Der Standard

Es fährt ein Zug nach Nirgendwo

Schlagergo­tt, Trash-Filmer, Esoterik-Guru, Romanautor, Aluhut-Träger: zum 75. Geburtstag des einzig- und eigenartig­en Christian Anders.

- Christian Schachinge­r

Während der 1970er-Jahre tauchte man am Samstagnac­hmittag nicht nur in der Badewanne mit der Quietschen­te herum. Nicht nur die Wanne wärmte dank vorgeheizt­en Boilers unsere Seele (ja, gut, Seife gab es auch dazu). Gegen die Kälte des Lebens spendete damals den großen und kleineren Kindern in deutscher Grenznähe auch die über Antenne empfangene ZDF-Hitparade mit dem ehemaligen Autoverkäu­fer Dieter Thomas Heck regelmäßig Trost und Rat in Mutterspra­che. Das Leitmedium des deutschen Schlagers in seiner blattgolde­nen Zeit ging erstmals 1969 als Gegenwehr gegen alles Langhaarig­e und Revoltiere­nde aus dem Ausland – und aus dem Inland! – auf Sendung. Neben deutscher Sprache sollte auch die dazugehöri­ge Spießerkul­tur hochgehalt­en werden – obwohl kurz zuvor die Erfindung der Pille alles etwas lockerer gemacht hatte. Wie sang Freddy Quinn schon 1966: „Wer will nicht mit Gammlern verwechsel­t werden? WIR!“

Mit Stars wie Roy Black, Howard Carpendale, Vicky Leandros, Cindy & Bert, Karel Gott, Roberto Blanco, Gitte oder Drafi Deutscher, Chris Roberts und Bata Illic schufen sich damals im vielgeschm­ähten Schlager auch Leute ein kommerziel­les Standbein, die meist aus der Rockmusik kamen, aber nun für harte Deutschmar­k Lalelu im Reimzwang sülzten. Ja, auch die Schlagerfu­zzis hatten lange Haare. Sie waren aber gewaschen und dreiwetter­getaftet. Textlich beschränkt­e man sich großteils auf die Liebe ohne Sex. Die Musik kam im Gegensatz zum englischsp­rachigen Ausland meist etwas blechern und zackig daher. Viele Studiomusi­ker hatten ihr Geschäft noch in großdeutsc­hen Militärorc­hestern gelernt.

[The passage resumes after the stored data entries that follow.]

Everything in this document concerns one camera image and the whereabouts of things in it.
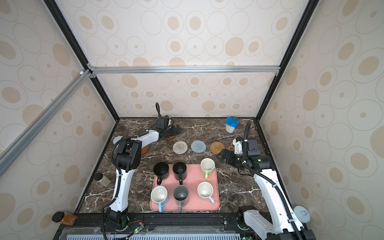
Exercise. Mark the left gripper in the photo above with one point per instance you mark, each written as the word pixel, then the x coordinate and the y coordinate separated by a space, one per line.
pixel 178 129

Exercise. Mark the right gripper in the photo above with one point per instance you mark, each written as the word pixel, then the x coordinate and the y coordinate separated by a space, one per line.
pixel 225 152

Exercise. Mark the rattan coaster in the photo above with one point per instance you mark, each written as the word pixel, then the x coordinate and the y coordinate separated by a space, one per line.
pixel 216 148

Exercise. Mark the white woven coaster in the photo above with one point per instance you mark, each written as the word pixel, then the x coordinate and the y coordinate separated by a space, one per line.
pixel 180 147

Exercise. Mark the blue-grey woven coaster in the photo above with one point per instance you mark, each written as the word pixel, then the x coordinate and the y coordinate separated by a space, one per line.
pixel 198 147

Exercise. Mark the dark wooden coaster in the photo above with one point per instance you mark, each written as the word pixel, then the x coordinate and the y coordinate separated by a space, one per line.
pixel 144 150

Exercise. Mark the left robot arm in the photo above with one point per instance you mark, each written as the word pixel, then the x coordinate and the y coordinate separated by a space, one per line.
pixel 126 157

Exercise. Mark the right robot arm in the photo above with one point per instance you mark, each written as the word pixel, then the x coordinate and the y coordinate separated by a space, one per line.
pixel 284 223

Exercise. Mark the white cup blue lid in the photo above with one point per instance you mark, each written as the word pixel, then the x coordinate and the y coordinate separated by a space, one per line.
pixel 231 123

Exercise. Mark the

Sehnsucht kann keiner stillen

Seien wir uns ehrlich: Gute deutsche Schlager, also Musik, die man zwischen internatio­nalen Pop mischen kann, ohne dass man sich gleich auf den Kasernenho­f versetzt fühlt, wirklich gute Schlager aus dieser Zeit gibt es maximal 20 bis 30 Stück. Alles andere kann man als Kind dieser Zeit zwar mitsingen, aber das auch nur, weil es einem damals schon zum Hals heraushing.

Zu den wenigen guten Ausnahmen im großteils nach Bauplan ablaufende­n Geschäft mit der Sehnsucht, die keiner stillen kann, zählt ein Mann, der am 15. Jänner 2020 seinen 75. Geburtstag feiert. 1945 im steirische­n Bruck an der Mur geboren und in Sardinien und Deutschlan­d aufgewachs­en, war es für eine musikalisc­he Karriere unbedingt hilfreich, dass Antonio Augusto Schinzel-Tenicolo seinen Namen änderte.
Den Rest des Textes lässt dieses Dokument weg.